For anybody into prehistoric abstract symbols who hasn't encountered this, "The Signs of All Times 1988" [1] is a super interesting study. Also very readable for the majority of us who are not in the field. Pairs nicely with Herzog's Cave of Forgotten Dreams [2] and any mid-tier Cabernet.

[1] https://www.jstor.org/stable/2743395

[2] https://en.m.wikipedia.org/wiki/Cave_of_Forgotten_Dreams

And just my two cents as an under-qualified former art history teacher...

It's fascinating and totally valid to try to analyze these symbols as proto-linguistic, but it can be even more interesting to imagine the cognitive roll these kinda of abstract symbols might have played outside the scope of language as we understand it.

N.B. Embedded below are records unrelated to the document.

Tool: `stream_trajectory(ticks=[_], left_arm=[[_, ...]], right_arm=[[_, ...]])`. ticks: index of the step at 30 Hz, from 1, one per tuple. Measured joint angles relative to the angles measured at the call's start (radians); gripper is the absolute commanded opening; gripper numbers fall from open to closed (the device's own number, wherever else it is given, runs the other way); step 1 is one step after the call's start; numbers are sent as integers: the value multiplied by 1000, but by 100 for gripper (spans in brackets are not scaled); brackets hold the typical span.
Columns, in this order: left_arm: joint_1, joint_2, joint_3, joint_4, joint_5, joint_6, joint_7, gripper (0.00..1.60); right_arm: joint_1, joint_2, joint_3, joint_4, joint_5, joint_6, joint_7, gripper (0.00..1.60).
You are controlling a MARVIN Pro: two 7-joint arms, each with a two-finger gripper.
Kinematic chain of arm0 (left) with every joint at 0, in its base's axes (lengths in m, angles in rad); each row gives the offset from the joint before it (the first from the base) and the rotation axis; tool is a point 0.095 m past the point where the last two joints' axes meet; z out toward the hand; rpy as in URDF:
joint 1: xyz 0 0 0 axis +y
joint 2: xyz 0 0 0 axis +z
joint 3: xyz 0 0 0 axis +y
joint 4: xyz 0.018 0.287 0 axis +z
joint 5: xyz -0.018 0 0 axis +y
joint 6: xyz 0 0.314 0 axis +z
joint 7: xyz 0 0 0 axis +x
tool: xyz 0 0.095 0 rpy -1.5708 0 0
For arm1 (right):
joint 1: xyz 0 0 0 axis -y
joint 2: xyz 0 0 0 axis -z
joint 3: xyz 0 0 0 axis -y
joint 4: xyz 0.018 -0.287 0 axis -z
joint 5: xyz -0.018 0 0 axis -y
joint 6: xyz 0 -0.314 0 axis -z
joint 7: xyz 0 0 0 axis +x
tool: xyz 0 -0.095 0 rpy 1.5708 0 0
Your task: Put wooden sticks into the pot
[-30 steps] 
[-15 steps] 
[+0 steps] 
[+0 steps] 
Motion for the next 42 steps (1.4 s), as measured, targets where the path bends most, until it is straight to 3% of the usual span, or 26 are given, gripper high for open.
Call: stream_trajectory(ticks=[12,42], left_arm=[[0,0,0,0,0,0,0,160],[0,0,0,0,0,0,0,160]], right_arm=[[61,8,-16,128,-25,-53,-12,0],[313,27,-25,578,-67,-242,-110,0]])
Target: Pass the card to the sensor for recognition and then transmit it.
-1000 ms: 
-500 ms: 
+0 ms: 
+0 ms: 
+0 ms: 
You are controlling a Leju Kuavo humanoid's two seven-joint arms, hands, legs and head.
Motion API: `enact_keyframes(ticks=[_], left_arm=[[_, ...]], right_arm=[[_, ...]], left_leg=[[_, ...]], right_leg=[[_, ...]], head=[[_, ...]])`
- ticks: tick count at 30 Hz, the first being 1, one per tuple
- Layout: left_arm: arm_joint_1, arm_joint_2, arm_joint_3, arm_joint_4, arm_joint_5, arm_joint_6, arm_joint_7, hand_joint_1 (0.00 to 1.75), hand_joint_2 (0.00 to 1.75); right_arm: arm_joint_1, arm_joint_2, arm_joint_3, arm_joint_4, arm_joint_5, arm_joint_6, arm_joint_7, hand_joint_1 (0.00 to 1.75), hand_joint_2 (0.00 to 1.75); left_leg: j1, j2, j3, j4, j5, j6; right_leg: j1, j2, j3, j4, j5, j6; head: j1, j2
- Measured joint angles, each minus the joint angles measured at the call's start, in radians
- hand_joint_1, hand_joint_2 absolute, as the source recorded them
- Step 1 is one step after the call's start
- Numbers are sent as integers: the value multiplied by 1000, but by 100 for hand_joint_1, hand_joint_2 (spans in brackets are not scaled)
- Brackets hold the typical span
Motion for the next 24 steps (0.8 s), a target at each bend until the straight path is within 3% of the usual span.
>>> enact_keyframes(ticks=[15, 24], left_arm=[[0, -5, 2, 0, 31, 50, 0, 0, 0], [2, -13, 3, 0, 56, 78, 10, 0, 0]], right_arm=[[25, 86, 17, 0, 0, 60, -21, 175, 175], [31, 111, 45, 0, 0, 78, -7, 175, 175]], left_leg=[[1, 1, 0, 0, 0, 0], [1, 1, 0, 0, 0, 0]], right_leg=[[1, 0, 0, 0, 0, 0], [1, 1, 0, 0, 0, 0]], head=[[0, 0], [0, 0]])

Trying to imaging the structure of the mind and experiencing reality with a complete absence of language can be immensely mind-expanding, even just as a thought experiment. At least it was for me.

As we were taught in entoptic studies, these are not elements of a proto language, they are externalizations of the occipital/retinal that both reference the brain and reference space - together.

They are the basis for a spatial language of topological parts that have yet to be realized but does integrate with the plastic arts. ie are these the source of pictograms as language? Probably not. Is there are continuity with Kurgan or Chinese ideograms? We can't find them. Is there a continuity between counting tokens and alphabets? Yes, there's a stronger case for that.